Accuracy (mean of diagonal of confusion matrix) is 0.225

Category name Accuracy Sample training images Sample true positives False positives with true label False negatives with wrong predicted label
Kitchen 0.080
Store

Bedroom

Store

TallBuilding
Store 0.020
Forest

Forest

OpenCountry

Coast
Bedroom 0.180
OpenCountry

Street

Coast

Kitchen
LivingRoom 0.100
Suburb

Store

Bedroom

Highway
Office 0.180
Street

InsideCity

Highway

Industrial
Industrial 0.130
Bedroom

Bedroom

Forest

Highway
Suburb 0.370
Street

Office

Industrial

TallBuilding
InsideCity 0.060
Store

Store

Mountain

OpenCountry
TallBuilding 0.220
Kitchen

Kitchen

Highway

Office
Street 0.420
Mountain

LivingRoom

InsideCity

Mountain
Highway 0.560
Coast

Suburb

OpenCountry

OpenCountry
OpenCountry 0.350
Kitchen

Suburb

Highway

Bedroom
Coast 0.390
Store

OpenCountry

OpenCountry

Suburb
Mountain 0.180
Forest

LivingRoom

Street

Highway
Forest 0.130
InsideCity

InsideCity

Kitchen

InsideCity
Category name Accuracy Sample training images Sample true positives False positives with true label False negatives with wrong predicted label

2. BoF with NN classifier

We first build vocabulary of Sifts from training set. We extract dense Sift features using vlfeat function with a step size of 10, and sample a total of 50k Sift features from the whole training set. Then we use kmeans to cluster them into 200 vocabularies.
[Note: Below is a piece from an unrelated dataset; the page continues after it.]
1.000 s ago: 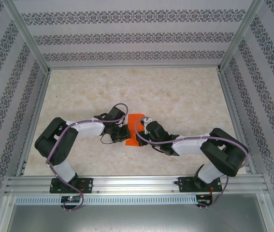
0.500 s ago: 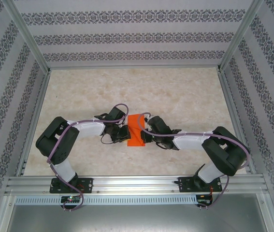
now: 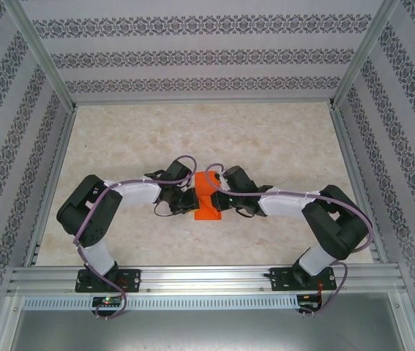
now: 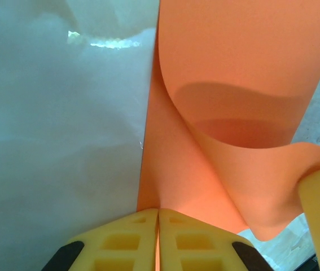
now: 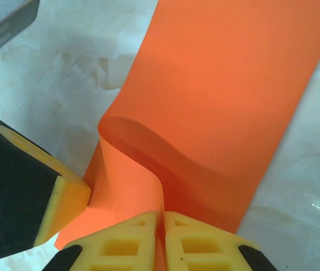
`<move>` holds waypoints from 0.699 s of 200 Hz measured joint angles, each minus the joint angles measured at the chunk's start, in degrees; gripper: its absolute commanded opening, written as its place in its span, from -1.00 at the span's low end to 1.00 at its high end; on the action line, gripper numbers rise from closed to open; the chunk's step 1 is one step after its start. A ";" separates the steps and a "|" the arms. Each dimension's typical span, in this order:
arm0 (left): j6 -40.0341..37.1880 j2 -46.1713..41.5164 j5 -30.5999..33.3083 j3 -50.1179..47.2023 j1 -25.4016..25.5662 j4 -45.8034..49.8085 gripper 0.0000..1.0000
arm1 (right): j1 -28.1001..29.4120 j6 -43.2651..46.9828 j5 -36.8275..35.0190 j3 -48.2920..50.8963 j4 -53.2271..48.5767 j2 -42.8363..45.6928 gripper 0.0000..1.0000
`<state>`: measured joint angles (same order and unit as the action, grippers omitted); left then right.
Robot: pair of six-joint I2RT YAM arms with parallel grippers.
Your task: Fold a paper plane with a square sheet of paper (pick it up from the middle)
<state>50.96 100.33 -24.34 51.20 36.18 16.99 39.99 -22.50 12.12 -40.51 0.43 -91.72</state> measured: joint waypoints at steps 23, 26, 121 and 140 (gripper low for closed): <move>-0.37 0.09 0.00 0.11 0.00 0.15 -0.80 | -0.50 1.55 0.83 -1.18 -1.27 -1.18 -0.77; -0.39 0.09 0.00 0.13 0.00 0.20 -0.80 | -0.66 1.66 0.94 -1.33 -1.38 -1.29 -0.77; -1.27 0.28 0.02 0.55 0.00 0.68 -0.80 | -2.58 5.16 2.64 -3.02 -3.58 -3.41 -0.76; -1.27 0.28 0.02 0.57 0.00 0.70 -0.80 | -2.93 6.01 2.99 -3.28 -3.98 -3.82 -0.75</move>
<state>49.69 100.62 -24.32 51.77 36.18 17.69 37.06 -16.49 15.11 -43.79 -3.55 -95.55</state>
To save memory, we sample the same number of features from each training image, and only put them into the sampled_feat matrix:


N = length(image_paths);
sample_per_train_im = floor(k/N);
k = sample_per_train_im * N;
sampled_feat = zeros(feat_dim, k);

for i=1:N
  im = imread(image_paths{i});
  im = im2single(im);
  [locations, SIFT_features] = vl_dsift(im, 'step', step ,'fast');
  num_sift = size(SIFT_features, 2);
  sample_idx = randi(num_sift, sample_per_train_im, 1);
  sample_sift = SIFT_features(:, sample_idx);
  sampled_feat(:, (i-1)*sample_per_train_im+1 : i*sample_per_train_im) = sample_sift;
end

Then we compute bag of sifts for both training images and test images. For each input image, we extract dense sift features with a step of 7 (denser than when we build vocalubary because we only need cluster centroid, but now we need more precise descriptions of each image to build feature), find the nearest vocabulary center for each feature, and build a histogram (counting the frequency that each vocabulary appears in an image). Note that each histogram is L1-normalized to make sure the BoF of each image is comparable.


N = length(image_paths);
image_feats = zeros(N, vocab_size);

for i=1:N
  hist_i = zeros(1,vocab_size);
  im = imread(image_paths{i});
  im = im2single(im);
  [locations, SIFT_features] = vl_dsift(im, 'step', step, 'fast');
  num_sift = size(SIFT_features, 2);

  dist = vl_alldist2(single(SIFT_features), vocab');
  [min_train, min_idx] = min(dist, [], 2); % return column vectors % min_idx ranges from 1 to vocab_size
  hist_i = hist(min_idx, 1:vocab_size); % 1 x vocab_size
  hist_i = hist_i / sum(hist_i);
  image_feats(i,:) = hist_i;
end

We still use 1-NN as classifier. The performances rises to over 50%, showing that BoF is robust in scene recognition.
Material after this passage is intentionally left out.